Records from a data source
-.-.-

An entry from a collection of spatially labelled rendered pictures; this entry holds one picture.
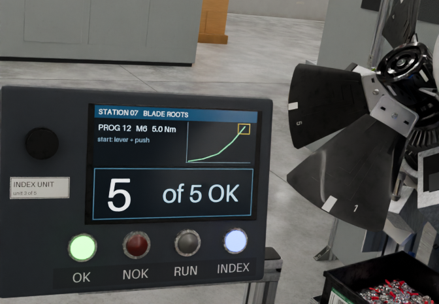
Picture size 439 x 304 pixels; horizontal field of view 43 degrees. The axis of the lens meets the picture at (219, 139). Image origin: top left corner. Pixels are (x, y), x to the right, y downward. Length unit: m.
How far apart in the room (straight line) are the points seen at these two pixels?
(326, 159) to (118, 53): 5.70
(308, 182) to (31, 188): 0.76
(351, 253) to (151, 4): 4.67
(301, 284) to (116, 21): 4.62
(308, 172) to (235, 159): 0.64
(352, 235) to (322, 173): 1.61
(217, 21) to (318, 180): 8.38
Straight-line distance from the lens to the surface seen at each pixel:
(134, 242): 0.54
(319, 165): 1.19
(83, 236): 0.53
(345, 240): 2.83
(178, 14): 6.97
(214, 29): 9.49
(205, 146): 0.55
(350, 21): 4.11
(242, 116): 0.56
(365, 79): 1.35
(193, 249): 0.55
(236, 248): 0.57
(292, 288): 2.67
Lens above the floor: 1.38
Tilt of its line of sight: 18 degrees down
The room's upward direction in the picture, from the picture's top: 8 degrees clockwise
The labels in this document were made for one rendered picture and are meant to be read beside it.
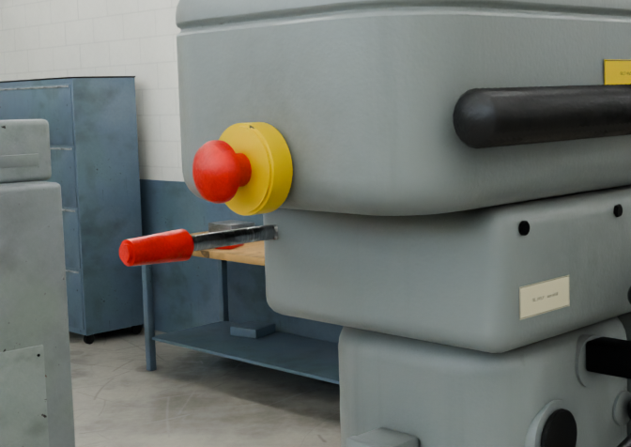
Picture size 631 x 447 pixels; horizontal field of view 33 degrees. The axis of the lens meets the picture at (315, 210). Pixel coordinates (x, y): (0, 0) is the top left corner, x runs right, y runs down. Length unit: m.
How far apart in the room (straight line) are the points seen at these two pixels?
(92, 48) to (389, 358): 8.28
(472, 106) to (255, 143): 0.14
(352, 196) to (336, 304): 0.17
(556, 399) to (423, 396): 0.10
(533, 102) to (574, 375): 0.26
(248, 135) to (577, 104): 0.21
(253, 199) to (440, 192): 0.12
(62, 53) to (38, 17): 0.48
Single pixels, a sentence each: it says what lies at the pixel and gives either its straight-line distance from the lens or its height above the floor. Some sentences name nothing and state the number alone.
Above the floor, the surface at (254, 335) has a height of 0.25.
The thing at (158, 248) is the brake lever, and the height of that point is 1.70.
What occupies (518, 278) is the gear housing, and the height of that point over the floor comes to 1.68.
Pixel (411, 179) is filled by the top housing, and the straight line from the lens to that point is 0.64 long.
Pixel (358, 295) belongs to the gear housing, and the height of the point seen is 1.66.
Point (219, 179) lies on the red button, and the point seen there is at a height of 1.76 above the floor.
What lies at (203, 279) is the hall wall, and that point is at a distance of 8.02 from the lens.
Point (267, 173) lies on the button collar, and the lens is 0.67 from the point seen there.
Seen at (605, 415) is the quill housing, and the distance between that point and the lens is 0.88.
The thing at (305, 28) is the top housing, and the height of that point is 1.85.
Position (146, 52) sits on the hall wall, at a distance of 8.42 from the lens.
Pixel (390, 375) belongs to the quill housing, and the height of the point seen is 1.59.
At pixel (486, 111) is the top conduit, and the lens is 0.62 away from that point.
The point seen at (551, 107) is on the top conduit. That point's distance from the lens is 0.66.
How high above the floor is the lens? 1.81
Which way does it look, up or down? 6 degrees down
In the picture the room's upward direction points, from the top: 2 degrees counter-clockwise
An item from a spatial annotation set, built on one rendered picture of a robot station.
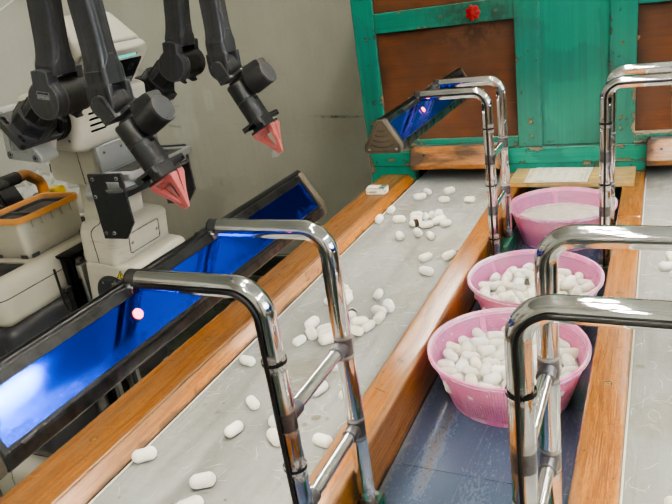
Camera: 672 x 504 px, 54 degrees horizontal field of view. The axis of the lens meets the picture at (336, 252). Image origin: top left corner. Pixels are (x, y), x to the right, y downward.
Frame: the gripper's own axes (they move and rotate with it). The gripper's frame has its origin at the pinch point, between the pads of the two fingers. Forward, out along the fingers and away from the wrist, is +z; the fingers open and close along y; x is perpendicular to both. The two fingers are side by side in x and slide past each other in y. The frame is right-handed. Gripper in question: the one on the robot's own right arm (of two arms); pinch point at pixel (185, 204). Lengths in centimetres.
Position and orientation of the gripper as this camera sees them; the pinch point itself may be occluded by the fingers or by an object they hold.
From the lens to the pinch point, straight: 138.5
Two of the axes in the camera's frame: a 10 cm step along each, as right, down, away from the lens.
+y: 3.8, -4.0, 8.3
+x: -7.4, 4.1, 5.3
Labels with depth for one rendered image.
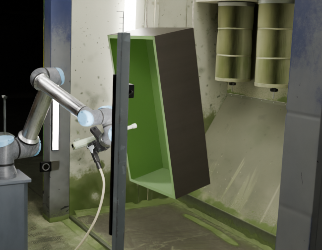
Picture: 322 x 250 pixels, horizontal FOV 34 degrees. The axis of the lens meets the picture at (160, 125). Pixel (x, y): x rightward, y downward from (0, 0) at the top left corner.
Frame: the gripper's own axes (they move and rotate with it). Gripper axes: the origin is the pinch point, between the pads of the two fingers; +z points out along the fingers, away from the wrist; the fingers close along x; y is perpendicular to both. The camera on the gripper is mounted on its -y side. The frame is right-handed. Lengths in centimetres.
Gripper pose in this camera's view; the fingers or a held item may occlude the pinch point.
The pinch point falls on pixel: (90, 145)
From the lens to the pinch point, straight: 339.0
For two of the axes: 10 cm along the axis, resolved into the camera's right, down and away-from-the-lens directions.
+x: 7.7, -2.8, 5.7
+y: 3.9, 9.2, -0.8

-.-.-

> **Your instructions**: Return, exactly as they stand, all of the lines above, but not the pictures.

> **Task response**:
An entry from a collection of spatially labelled rendered pictures; this entry holds one picture.
Picture size 439 x 304 pixels; horizontal field of view 43 degrees. The axis of the lens meets the picture at (219, 139). Image origin: top left corner. Pixels are (x, y), x to the right, y downward. Length unit: m.
How far apart in the room (straight line) are the points seen at these two pixels?
(326, 159) to (118, 53): 5.70
(308, 182) to (31, 188): 0.76
(351, 253) to (151, 4): 4.67
(301, 284) to (116, 21): 4.62
(308, 172) to (235, 159): 0.64
(352, 235) to (322, 173): 1.61
(217, 21) to (318, 180): 8.38
Straight-line distance from the lens to the surface seen at each pixel:
(134, 242): 0.54
(319, 165): 1.19
(83, 236): 0.53
(345, 240): 2.83
(178, 14): 6.97
(214, 29): 9.49
(205, 146): 0.55
(350, 21): 4.11
(242, 116): 0.56
(365, 79): 1.35
(193, 249): 0.55
(236, 248): 0.57
(292, 288): 2.67
Lens above the floor: 1.38
Tilt of its line of sight: 18 degrees down
The room's upward direction in the picture, from the picture's top: 8 degrees clockwise
The labels in this document were made for one rendered picture and are meant to be read beside it.
Picture size 631 x 447 pixels; horizontal field of view 33 degrees. The axis of the lens meets the picture at (315, 210). Pixel coordinates (x, y): (0, 0) is the top left corner, x runs right, y runs down. Length unit: m.
How far apart in the room (straight line) are the points seen at these two pixels?
(92, 48) to (389, 358): 8.28
(472, 106) to (255, 143): 0.14
(352, 196) to (336, 304): 0.17
(556, 399) to (423, 396): 0.10
(533, 102) to (574, 375): 0.26
(248, 135) to (577, 104): 0.21
(253, 199) to (440, 192): 0.12
(62, 53) to (38, 17): 0.48
Single pixels, a sentence each: it says what lies at the pixel and gives either its straight-line distance from the lens or its height above the floor. Some sentences name nothing and state the number alone.
Above the floor, the surface at (254, 335) has a height of 0.25.
The thing at (158, 248) is the brake lever, and the height of that point is 1.70.
What occupies (518, 278) is the gear housing, and the height of that point over the floor comes to 1.68.
Pixel (411, 179) is filled by the top housing, and the straight line from the lens to that point is 0.64 long.
Pixel (358, 295) belongs to the gear housing, and the height of the point seen is 1.66.
Point (219, 179) lies on the red button, and the point seen there is at a height of 1.76 above the floor.
What lies at (203, 279) is the hall wall, and that point is at a distance of 8.02 from the lens.
Point (267, 173) lies on the button collar, and the lens is 0.67 from the point seen there.
Seen at (605, 415) is the quill housing, and the distance between that point and the lens is 0.88.
The thing at (305, 28) is the top housing, and the height of that point is 1.85.
Position (146, 52) sits on the hall wall, at a distance of 8.42 from the lens.
Pixel (390, 375) belongs to the quill housing, and the height of the point seen is 1.59.
At pixel (486, 111) is the top conduit, and the lens is 0.62 away from that point.
The point seen at (551, 107) is on the top conduit. That point's distance from the lens is 0.66.
How high above the floor is the lens? 1.81
Which way does it look, up or down? 6 degrees down
In the picture the room's upward direction points, from the top: 2 degrees counter-clockwise
An item from a spatial annotation set, built on one rendered picture of a robot station.
Camera: 672 x 504 px, 54 degrees horizontal field of view. The axis of the lens meets the picture at (336, 252). Image origin: top left corner. Pixels are (x, y), x to the right, y downward.
Frame: the gripper's own axes (they move and rotate with it). The gripper's frame has its origin at the pinch point, between the pads of the two fingers. Forward, out along the fingers and away from the wrist, is +z; the fingers open and close along y; x is perpendicular to both. The two fingers are side by side in x and slide past each other in y. The frame is right-handed. Gripper in question: the one on the robot's own right arm (of two arms); pinch point at pixel (185, 204). Lengths in centimetres.
Position and orientation of the gripper as this camera sees them; the pinch point itself may be occluded by the fingers or by an object they hold.
From the lens to the pinch point, straight: 138.5
Two of the axes in the camera's frame: a 10 cm step along each, as right, down, away from the lens.
+y: 3.8, -4.0, 8.3
+x: -7.4, 4.1, 5.3
Labels with depth for one rendered image.
Picture: 322 x 250 pixels, horizontal FOV 34 degrees. The axis of the lens meets the picture at (160, 125). Pixel (x, y): x rightward, y downward from (0, 0) at the top left corner.
Frame: the gripper's own axes (they move and rotate with it). Gripper axes: the origin is the pinch point, between the pads of the two fingers; +z points out along the fingers, away from the wrist; the fingers close along x; y is perpendicular to both. The camera on the gripper is mounted on its -y side. The frame is right-handed. Lengths in centimetres.
Gripper pose in this camera's view; the fingers or a held item may occlude the pinch point.
The pinch point falls on pixel: (90, 145)
From the lens to the pinch point, straight: 339.0
For two of the axes: 10 cm along the axis, resolved into the camera's right, down and away-from-the-lens directions.
+x: 7.7, -2.8, 5.7
+y: 3.9, 9.2, -0.8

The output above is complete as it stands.